— WORK TO BE COMPLETED —
Everything in the listing below from the line containing "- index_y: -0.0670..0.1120" through the line containing "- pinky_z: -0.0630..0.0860" must be repeated exactly; the remaining lines are not wanted.

— DATA SEGMENT —
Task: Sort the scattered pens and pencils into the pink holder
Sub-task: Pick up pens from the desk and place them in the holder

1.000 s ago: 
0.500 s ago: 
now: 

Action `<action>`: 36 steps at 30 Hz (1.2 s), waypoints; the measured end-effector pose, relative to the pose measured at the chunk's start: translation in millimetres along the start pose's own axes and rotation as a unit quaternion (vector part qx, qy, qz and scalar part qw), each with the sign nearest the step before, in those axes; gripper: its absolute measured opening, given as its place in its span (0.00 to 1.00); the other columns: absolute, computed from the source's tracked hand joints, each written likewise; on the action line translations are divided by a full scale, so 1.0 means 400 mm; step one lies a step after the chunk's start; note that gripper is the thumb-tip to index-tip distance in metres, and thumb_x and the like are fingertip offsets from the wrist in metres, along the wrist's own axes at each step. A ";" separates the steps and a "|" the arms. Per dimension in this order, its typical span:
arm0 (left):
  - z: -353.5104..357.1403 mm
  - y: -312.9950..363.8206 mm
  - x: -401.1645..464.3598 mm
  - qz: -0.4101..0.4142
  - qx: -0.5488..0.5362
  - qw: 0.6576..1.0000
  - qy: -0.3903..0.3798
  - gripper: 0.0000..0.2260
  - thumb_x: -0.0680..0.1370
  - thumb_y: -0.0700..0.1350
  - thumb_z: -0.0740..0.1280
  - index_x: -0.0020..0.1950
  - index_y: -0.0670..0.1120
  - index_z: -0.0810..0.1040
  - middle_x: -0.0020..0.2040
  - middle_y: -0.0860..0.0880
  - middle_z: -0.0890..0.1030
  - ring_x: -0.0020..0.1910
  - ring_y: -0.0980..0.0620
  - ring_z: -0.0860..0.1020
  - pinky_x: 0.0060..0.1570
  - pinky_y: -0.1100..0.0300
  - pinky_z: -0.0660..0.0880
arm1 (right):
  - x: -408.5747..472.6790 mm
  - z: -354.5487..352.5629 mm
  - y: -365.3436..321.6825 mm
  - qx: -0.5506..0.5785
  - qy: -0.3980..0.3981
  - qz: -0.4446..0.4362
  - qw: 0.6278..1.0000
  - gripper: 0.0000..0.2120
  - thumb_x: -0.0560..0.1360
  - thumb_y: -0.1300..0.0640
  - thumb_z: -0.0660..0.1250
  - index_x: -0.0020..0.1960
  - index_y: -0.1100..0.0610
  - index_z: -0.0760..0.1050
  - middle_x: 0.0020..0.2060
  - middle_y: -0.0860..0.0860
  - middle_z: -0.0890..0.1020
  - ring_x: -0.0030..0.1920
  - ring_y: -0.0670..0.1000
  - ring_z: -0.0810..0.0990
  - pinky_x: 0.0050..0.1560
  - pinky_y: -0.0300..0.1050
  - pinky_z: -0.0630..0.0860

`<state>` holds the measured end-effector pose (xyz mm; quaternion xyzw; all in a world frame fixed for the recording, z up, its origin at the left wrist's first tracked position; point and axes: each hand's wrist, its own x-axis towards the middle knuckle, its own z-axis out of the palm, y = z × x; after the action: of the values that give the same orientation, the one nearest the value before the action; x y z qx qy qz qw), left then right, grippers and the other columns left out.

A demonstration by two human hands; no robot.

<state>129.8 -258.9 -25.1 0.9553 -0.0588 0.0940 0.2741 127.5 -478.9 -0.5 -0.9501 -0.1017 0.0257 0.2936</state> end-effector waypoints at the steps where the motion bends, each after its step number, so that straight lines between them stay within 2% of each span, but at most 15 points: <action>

— RESULT BELOW —
  - index_y: -0.0670..0.1120
  - index_z: -0.0810..0.1040
  - middle_x: -0.0020..0.2040
  - middle_y: -0.0860..0.0880
  - middle_z: -0.0890..0.1030
  - ring_x: -0.0020..0.1910
  - ring_y: -0.0980..0.0620
  - ring_z: -0.0860..0.1020
  - pinky_x: 0.0060..0.1570
  - pinky_y: -0.1100..0.0300
  - pinky_z: -0.0660..0.0880
arm1 (right):
  - x: -408.5747..472.6790 mm
  - z: -354.5487..352.5629 mm
  - y: -365.3436..321.6825 mm
  - qx: -0.5506..0.5785
  - qy: -0.3980..0.3981
  - qz: -0.4446..0.4362
  - qw: 0.6278..1.0000
  - gripper: 0.0000..0.2120
  - thumb_x: -0.0560..0.1360
  - thumb_y: -0.1300..0.0640
  - thumb_z: -0.0660..0.1250
  - index_x: -0.0020..0.1960
  - index_y: -0.1100..0.0610
  - index_z: -0.0760..0.1050
  - middle_x: 0.0020..0.2060
  - middle_y: -0.0860..0.0860
  - middle_z: -0.0890..0.1020
  - ring_x: -0.0030..0.1920
  - ring_y: -0.0670..0.1000
  - ring_z: -0.0810..0.0990
  - pinky_x: 0.0050..0.1560
  - pinky_y: -0.0300..0.1050
  - pinky_z: -0.0630..0.0860

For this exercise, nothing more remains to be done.